Mesmo identificando maior importância cultural em alguns projetos em relação a outros, toda a obra tem, para Álvaro Siza, um determinado valor e uma mesma função: a de prestar serviço à comunidade. Todo o trabalho é movido pelo que o arquiteto chama de "mão que pensa", referindo-se à complementaridade entre a mão, o gesto e a mente. Por isso mesmo, apesar de reconhecer os benefícios das novas tecnologias e suas facilidades na produção de qualquer projeto, Siza prefere o desenho manual e explica que o tempo de criar à mão permite penetrar e avançar mais na procura, dando uma maior profundidade ao projeto.

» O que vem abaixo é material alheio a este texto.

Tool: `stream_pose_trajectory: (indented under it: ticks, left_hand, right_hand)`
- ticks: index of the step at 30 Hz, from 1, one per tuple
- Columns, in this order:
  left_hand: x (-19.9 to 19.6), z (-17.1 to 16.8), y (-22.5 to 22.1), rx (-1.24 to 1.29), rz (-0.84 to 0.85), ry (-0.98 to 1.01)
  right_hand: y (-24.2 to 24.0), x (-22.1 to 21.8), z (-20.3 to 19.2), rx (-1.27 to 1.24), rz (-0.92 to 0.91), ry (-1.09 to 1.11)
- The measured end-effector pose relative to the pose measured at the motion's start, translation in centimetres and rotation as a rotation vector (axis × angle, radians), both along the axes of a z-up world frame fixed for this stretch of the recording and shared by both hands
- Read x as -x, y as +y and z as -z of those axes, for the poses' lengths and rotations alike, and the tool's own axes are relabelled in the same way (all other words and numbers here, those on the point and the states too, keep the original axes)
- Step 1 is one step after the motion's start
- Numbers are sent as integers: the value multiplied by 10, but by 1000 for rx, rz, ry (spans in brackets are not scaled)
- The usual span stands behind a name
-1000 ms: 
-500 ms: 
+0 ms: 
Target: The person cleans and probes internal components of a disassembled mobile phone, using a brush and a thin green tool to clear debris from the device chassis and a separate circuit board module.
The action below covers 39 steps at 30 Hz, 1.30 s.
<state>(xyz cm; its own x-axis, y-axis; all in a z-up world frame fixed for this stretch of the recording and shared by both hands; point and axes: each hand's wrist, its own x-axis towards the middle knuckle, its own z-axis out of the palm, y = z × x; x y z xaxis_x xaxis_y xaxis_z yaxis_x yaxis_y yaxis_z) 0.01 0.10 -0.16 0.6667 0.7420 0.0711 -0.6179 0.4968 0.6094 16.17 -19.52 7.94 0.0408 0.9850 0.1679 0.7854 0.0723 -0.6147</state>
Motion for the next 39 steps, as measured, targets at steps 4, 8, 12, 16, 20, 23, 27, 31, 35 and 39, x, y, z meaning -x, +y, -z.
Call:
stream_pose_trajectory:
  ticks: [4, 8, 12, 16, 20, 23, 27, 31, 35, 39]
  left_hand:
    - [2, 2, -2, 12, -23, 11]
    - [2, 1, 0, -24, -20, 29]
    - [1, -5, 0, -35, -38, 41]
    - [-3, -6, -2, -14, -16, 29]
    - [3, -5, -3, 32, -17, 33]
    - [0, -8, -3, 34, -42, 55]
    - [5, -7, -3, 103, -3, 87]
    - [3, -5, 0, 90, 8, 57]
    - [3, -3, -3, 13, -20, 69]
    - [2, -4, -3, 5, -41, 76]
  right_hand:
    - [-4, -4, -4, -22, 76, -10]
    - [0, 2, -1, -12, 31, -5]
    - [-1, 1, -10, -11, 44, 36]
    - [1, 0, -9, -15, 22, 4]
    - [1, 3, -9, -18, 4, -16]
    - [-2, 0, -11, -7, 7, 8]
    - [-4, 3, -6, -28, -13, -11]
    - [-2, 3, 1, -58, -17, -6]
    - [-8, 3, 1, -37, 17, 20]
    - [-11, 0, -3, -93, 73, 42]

Dos projetos que se encontram estudados digitalmente destaca-se o do museu de Serralves.

 

Numa grande proximidade, tal como a de Álvaro Siza no estirador do seu atelier, há, agora, a oportunidade de encontrar, disposta por mesas, a matéria-prima que serve de base para o trabalho do autor. É deste modo que é fortalecido o contacto do espetador com a arquitetura, permitindo que todo o trabalho do arquiteto, mesmo o que ficou por realizar, possa ser aproveitado pelo público, prolongando a capacidade de função de cada edifício. Fragmento de uma obra valiosa, este arquivo deixa-se descobrir pelo público até dia 18 de Setembro. É uma oportunidade de conhecer, o processo criativo e produtivo de Siza, já tão familiar e, ao mesmo tempo, ainda por descobrir.